_WHAT YOU WILL DO_: Once the pictures are set aside, copy the data below exactly as it stands.

Top of DATA PROVIDED

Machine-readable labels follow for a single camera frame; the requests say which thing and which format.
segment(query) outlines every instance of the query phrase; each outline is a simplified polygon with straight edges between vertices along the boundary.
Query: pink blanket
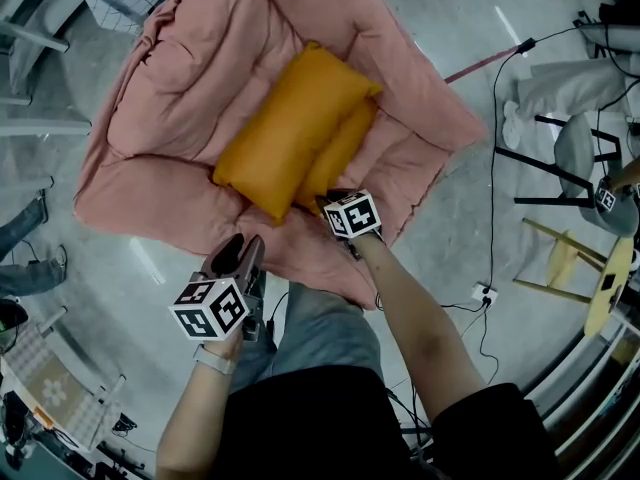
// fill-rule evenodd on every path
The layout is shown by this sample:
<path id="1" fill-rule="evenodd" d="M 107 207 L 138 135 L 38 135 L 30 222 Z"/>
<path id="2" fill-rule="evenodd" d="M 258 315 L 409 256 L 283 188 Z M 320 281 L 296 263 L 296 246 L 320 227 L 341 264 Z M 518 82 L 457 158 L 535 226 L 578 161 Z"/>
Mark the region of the pink blanket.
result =
<path id="1" fill-rule="evenodd" d="M 373 194 L 391 244 L 449 156 L 486 130 L 382 0 L 167 0 L 147 20 L 93 126 L 78 218 L 201 255 L 234 233 L 260 234 L 267 270 L 373 307 L 366 267 L 321 219 L 292 209 L 274 228 L 207 179 L 309 40 L 384 88 L 374 126 L 338 186 Z"/>

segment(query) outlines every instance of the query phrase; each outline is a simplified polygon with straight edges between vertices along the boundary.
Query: jeans
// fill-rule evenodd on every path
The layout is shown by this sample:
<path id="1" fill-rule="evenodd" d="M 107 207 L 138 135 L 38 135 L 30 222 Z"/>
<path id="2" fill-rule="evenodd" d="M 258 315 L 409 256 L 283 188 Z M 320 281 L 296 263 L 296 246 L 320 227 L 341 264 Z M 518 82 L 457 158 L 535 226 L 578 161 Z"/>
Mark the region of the jeans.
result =
<path id="1" fill-rule="evenodd" d="M 231 391 L 276 375 L 328 365 L 369 368 L 382 379 L 378 338 L 361 308 L 333 293 L 289 283 L 280 346 L 276 348 L 262 325 L 258 341 L 244 343 Z"/>
<path id="2" fill-rule="evenodd" d="M 34 199 L 20 214 L 0 227 L 0 261 L 45 219 L 44 200 Z M 0 266 L 0 298 L 23 297 L 43 293 L 59 285 L 64 269 L 55 260 L 21 265 Z"/>

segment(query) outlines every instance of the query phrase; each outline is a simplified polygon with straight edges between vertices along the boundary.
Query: concrete floor
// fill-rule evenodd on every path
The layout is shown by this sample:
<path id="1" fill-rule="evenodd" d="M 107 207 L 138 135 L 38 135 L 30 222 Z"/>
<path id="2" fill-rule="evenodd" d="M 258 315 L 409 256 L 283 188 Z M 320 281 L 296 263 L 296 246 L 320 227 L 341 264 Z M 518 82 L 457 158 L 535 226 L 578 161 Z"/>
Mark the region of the concrete floor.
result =
<path id="1" fill-rule="evenodd" d="M 610 0 L 386 1 L 446 77 L 513 46 L 514 39 L 500 15 L 506 17 L 520 40 L 539 38 L 570 27 L 581 9 L 597 16 L 599 3 Z M 37 117 L 80 115 L 91 119 L 134 39 L 100 30 L 87 10 L 75 16 L 65 35 L 71 48 L 64 55 L 50 54 L 42 63 L 35 101 L 28 112 Z M 526 77 L 532 64 L 584 58 L 585 44 L 576 32 L 541 43 L 527 58 L 514 58 L 498 83 L 500 108 L 514 93 L 514 81 Z M 498 67 L 499 63 L 494 63 L 452 85 L 487 123 L 491 137 L 491 88 Z M 601 128 L 623 138 L 626 133 L 621 116 L 603 116 Z M 549 161 L 552 145 L 549 127 L 532 124 L 520 151 Z M 24 299 L 24 304 L 36 318 L 53 313 L 61 304 L 69 308 L 60 332 L 100 372 L 100 380 L 95 382 L 114 382 L 120 373 L 127 377 L 121 396 L 123 411 L 139 426 L 129 439 L 155 449 L 192 368 L 193 346 L 178 334 L 166 305 L 199 266 L 200 259 L 149 240 L 139 239 L 132 246 L 130 237 L 105 235 L 80 225 L 72 215 L 72 197 L 85 148 L 86 139 L 78 137 L 0 139 L 0 183 L 46 174 L 55 177 L 56 186 L 48 195 L 50 221 L 31 239 L 41 256 L 64 243 L 70 257 L 68 281 L 48 294 Z M 413 224 L 393 247 L 403 264 L 442 304 L 477 307 L 469 303 L 471 289 L 476 282 L 489 279 L 490 162 L 491 141 L 457 155 Z M 552 245 L 547 237 L 526 229 L 522 217 L 559 230 L 570 228 L 581 241 L 605 254 L 614 242 L 613 236 L 586 223 L 576 209 L 515 206 L 512 202 L 516 194 L 558 193 L 558 182 L 552 177 L 507 159 L 496 159 L 493 285 L 499 298 L 488 313 L 484 345 L 485 352 L 500 360 L 494 383 L 526 385 L 579 332 L 586 315 L 580 304 L 511 283 L 515 276 L 543 282 Z M 9 220 L 30 197 L 3 197 L 0 221 Z M 155 279 L 135 252 L 140 246 L 157 268 Z M 16 261 L 26 263 L 29 259 L 28 248 L 18 246 Z M 595 281 L 594 272 L 580 268 L 569 288 L 589 295 Z M 266 310 L 274 307 L 286 289 L 283 280 L 270 279 Z M 464 332 L 465 344 L 478 368 L 489 379 L 495 361 L 478 351 L 483 319 L 455 308 L 449 312 Z M 371 312 L 366 316 L 382 344 L 385 381 L 409 403 L 407 371 L 384 314 Z M 398 416 L 409 424 L 401 409 Z M 153 463 L 147 452 L 116 437 L 111 440 L 148 465 Z"/>

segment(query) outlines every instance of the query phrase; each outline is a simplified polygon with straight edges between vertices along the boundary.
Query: shoe
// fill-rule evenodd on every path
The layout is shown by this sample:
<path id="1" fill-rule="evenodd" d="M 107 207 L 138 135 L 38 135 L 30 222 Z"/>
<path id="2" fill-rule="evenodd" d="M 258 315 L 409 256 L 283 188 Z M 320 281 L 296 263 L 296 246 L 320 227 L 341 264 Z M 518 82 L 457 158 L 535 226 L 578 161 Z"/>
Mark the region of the shoe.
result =
<path id="1" fill-rule="evenodd" d="M 44 218 L 42 219 L 42 224 L 45 224 L 49 220 L 49 211 L 47 210 L 47 201 L 45 200 L 45 191 L 38 190 L 36 192 L 36 199 L 42 204 L 42 213 Z"/>
<path id="2" fill-rule="evenodd" d="M 518 116 L 518 104 L 507 101 L 504 104 L 504 124 L 502 125 L 502 140 L 505 145 L 515 151 L 520 145 L 520 137 L 524 132 L 524 121 Z"/>
<path id="3" fill-rule="evenodd" d="M 53 253 L 54 261 L 60 265 L 60 268 L 66 272 L 67 270 L 67 250 L 59 245 L 56 251 Z"/>

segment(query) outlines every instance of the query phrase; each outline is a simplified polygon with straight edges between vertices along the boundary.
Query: yellow pillow
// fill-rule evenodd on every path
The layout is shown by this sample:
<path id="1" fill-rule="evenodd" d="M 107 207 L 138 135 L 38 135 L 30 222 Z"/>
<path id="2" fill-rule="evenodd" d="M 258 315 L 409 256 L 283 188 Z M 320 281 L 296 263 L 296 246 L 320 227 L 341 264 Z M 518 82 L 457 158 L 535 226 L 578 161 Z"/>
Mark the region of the yellow pillow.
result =
<path id="1" fill-rule="evenodd" d="M 320 45 L 310 43 L 223 151 L 213 182 L 232 186 L 279 225 L 338 124 L 380 90 Z"/>
<path id="2" fill-rule="evenodd" d="M 326 196 L 327 191 L 335 185 L 371 128 L 377 110 L 378 107 L 372 100 L 364 99 L 340 123 L 337 132 L 317 156 L 307 177 L 298 188 L 296 203 L 320 215 L 316 196 Z"/>

Bottom of DATA PROVIDED

_SOLVED EXERCISE_:
Machine-readable labels follow for a single camera frame; the requests say which thing and which format.
segment(query) outlines every instance of the query phrase; each outline is a simplified polygon with straight edges between vertices along the boundary.
Query: pink blanket
// fill-rule evenodd on every path
The layout is shown by this sample:
<path id="1" fill-rule="evenodd" d="M 107 207 L 138 135 L 38 135 L 30 222 Z"/>
<path id="2" fill-rule="evenodd" d="M 258 315 L 409 256 L 283 188 Z M 320 281 L 296 263 L 296 246 L 320 227 L 341 264 Z M 518 82 L 457 158 L 535 226 L 578 161 Z"/>
Mark the region of the pink blanket.
result =
<path id="1" fill-rule="evenodd" d="M 373 194 L 391 244 L 449 156 L 486 130 L 382 0 L 167 0 L 147 20 L 93 126 L 78 218 L 201 255 L 234 233 L 260 234 L 267 270 L 373 307 L 366 267 L 321 219 L 292 209 L 274 228 L 207 179 L 309 40 L 384 88 L 374 126 L 338 186 Z"/>

segment(query) outlines every instance of the query phrase; each outline is a simplified polygon with straight edges between vertices along the boundary.
Query: jeans
// fill-rule evenodd on every path
The layout is shown by this sample:
<path id="1" fill-rule="evenodd" d="M 107 207 L 138 135 L 38 135 L 30 222 Z"/>
<path id="2" fill-rule="evenodd" d="M 258 315 L 409 256 L 283 188 Z M 320 281 L 296 263 L 296 246 L 320 227 L 341 264 Z M 518 82 L 457 158 L 535 226 L 578 161 Z"/>
Mark the region of the jeans.
result =
<path id="1" fill-rule="evenodd" d="M 231 391 L 276 375 L 328 365 L 369 368 L 382 379 L 378 338 L 361 308 L 333 293 L 289 283 L 280 346 L 276 348 L 262 325 L 258 341 L 244 343 Z"/>
<path id="2" fill-rule="evenodd" d="M 34 199 L 20 214 L 0 227 L 0 261 L 45 219 L 44 200 Z M 0 266 L 0 298 L 23 297 L 43 293 L 59 285 L 64 269 L 55 260 L 21 265 Z"/>

segment(query) outlines every instance of the query phrase; each outline is a simplified polygon with straight edges between vertices along the boundary.
Query: concrete floor
// fill-rule evenodd on every path
The layout is shown by this sample:
<path id="1" fill-rule="evenodd" d="M 107 207 L 138 135 L 38 135 L 30 222 Z"/>
<path id="2" fill-rule="evenodd" d="M 258 315 L 409 256 L 283 188 Z M 320 281 L 296 263 L 296 246 L 320 227 L 341 264 Z M 518 82 L 457 158 L 535 226 L 578 161 Z"/>
Mark the region of the concrete floor.
result =
<path id="1" fill-rule="evenodd" d="M 610 0 L 386 1 L 446 77 L 513 46 L 514 39 L 500 15 L 506 17 L 520 40 L 539 38 L 570 27 L 581 9 L 597 16 L 599 3 Z M 37 117 L 80 115 L 91 119 L 134 39 L 100 30 L 87 10 L 75 16 L 65 35 L 71 48 L 64 55 L 50 54 L 42 63 L 35 101 L 28 112 Z M 526 77 L 532 64 L 584 58 L 585 44 L 576 32 L 541 43 L 527 58 L 514 58 L 498 83 L 500 108 L 514 93 L 514 81 Z M 498 67 L 499 63 L 494 63 L 452 85 L 487 123 L 491 137 L 491 88 Z M 601 128 L 623 138 L 626 133 L 621 116 L 603 116 Z M 549 161 L 552 145 L 549 127 L 532 124 L 520 151 Z M 24 299 L 24 304 L 36 318 L 53 313 L 61 304 L 69 308 L 60 332 L 100 372 L 100 380 L 95 382 L 114 382 L 120 373 L 127 377 L 121 396 L 123 411 L 139 426 L 129 439 L 155 449 L 192 368 L 193 346 L 178 334 L 166 305 L 199 266 L 200 259 L 149 240 L 139 239 L 132 246 L 130 237 L 105 235 L 80 225 L 72 215 L 72 197 L 85 148 L 86 139 L 78 137 L 0 139 L 0 183 L 46 174 L 55 177 L 56 186 L 48 195 L 50 221 L 31 239 L 41 256 L 64 243 L 70 257 L 68 281 L 48 294 Z M 413 224 L 393 247 L 403 264 L 442 304 L 477 307 L 469 303 L 471 289 L 476 282 L 489 279 L 490 162 L 491 141 L 457 155 Z M 552 245 L 547 237 L 526 229 L 522 217 L 559 230 L 570 228 L 581 241 L 605 254 L 614 242 L 613 236 L 586 223 L 576 209 L 515 206 L 512 202 L 516 194 L 558 193 L 558 182 L 552 177 L 507 159 L 496 159 L 493 285 L 499 298 L 488 313 L 484 345 L 485 352 L 500 360 L 494 383 L 526 385 L 579 332 L 586 315 L 580 304 L 511 283 L 515 276 L 543 282 Z M 9 220 L 30 197 L 3 197 L 0 221 Z M 155 279 L 135 252 L 140 246 L 157 268 Z M 16 261 L 26 263 L 29 259 L 28 248 L 18 246 Z M 595 281 L 594 272 L 580 268 L 569 288 L 589 295 Z M 266 310 L 274 307 L 286 289 L 283 280 L 270 279 Z M 464 332 L 465 344 L 478 368 L 489 379 L 495 361 L 478 351 L 483 319 L 455 308 L 449 312 Z M 371 312 L 366 316 L 382 344 L 385 381 L 409 403 L 407 371 L 384 314 Z M 398 416 L 409 424 L 401 409 Z M 153 463 L 147 452 L 116 437 L 111 440 L 148 465 Z"/>

segment(query) outlines every instance of the query phrase; each outline is a simplified polygon with straight edges between vertices along the boundary.
Query: shoe
// fill-rule evenodd on every path
The layout is shown by this sample:
<path id="1" fill-rule="evenodd" d="M 107 207 L 138 135 L 38 135 L 30 222 Z"/>
<path id="2" fill-rule="evenodd" d="M 258 315 L 409 256 L 283 188 Z M 320 281 L 296 263 L 296 246 L 320 227 L 341 264 Z M 518 82 L 457 158 L 535 226 L 578 161 Z"/>
Mark the region of the shoe.
result =
<path id="1" fill-rule="evenodd" d="M 44 218 L 42 219 L 42 224 L 45 224 L 49 220 L 49 211 L 47 210 L 47 201 L 45 200 L 45 191 L 38 190 L 36 192 L 36 199 L 42 204 L 42 213 Z"/>
<path id="2" fill-rule="evenodd" d="M 518 116 L 518 104 L 507 101 L 504 104 L 504 124 L 502 125 L 502 140 L 505 145 L 515 151 L 520 145 L 520 137 L 524 132 L 524 121 Z"/>
<path id="3" fill-rule="evenodd" d="M 53 253 L 54 261 L 60 265 L 60 268 L 66 272 L 67 270 L 67 250 L 59 245 L 56 251 Z"/>

segment(query) outlines every instance of the query phrase; each outline is a simplified polygon with straight edges between vertices along the boundary.
Query: yellow pillow
// fill-rule evenodd on every path
The layout is shown by this sample:
<path id="1" fill-rule="evenodd" d="M 107 207 L 138 135 L 38 135 L 30 222 Z"/>
<path id="2" fill-rule="evenodd" d="M 258 315 L 409 256 L 283 188 Z M 320 281 L 296 263 L 296 246 L 320 227 L 341 264 Z M 518 82 L 457 158 L 535 226 L 578 161 Z"/>
Mark the region of the yellow pillow.
result =
<path id="1" fill-rule="evenodd" d="M 320 45 L 310 43 L 223 151 L 213 182 L 232 186 L 279 225 L 338 124 L 380 90 Z"/>
<path id="2" fill-rule="evenodd" d="M 326 196 L 327 191 L 335 185 L 371 128 L 377 110 L 378 107 L 372 100 L 364 99 L 340 123 L 337 132 L 317 156 L 307 177 L 298 188 L 296 203 L 320 215 L 316 196 Z"/>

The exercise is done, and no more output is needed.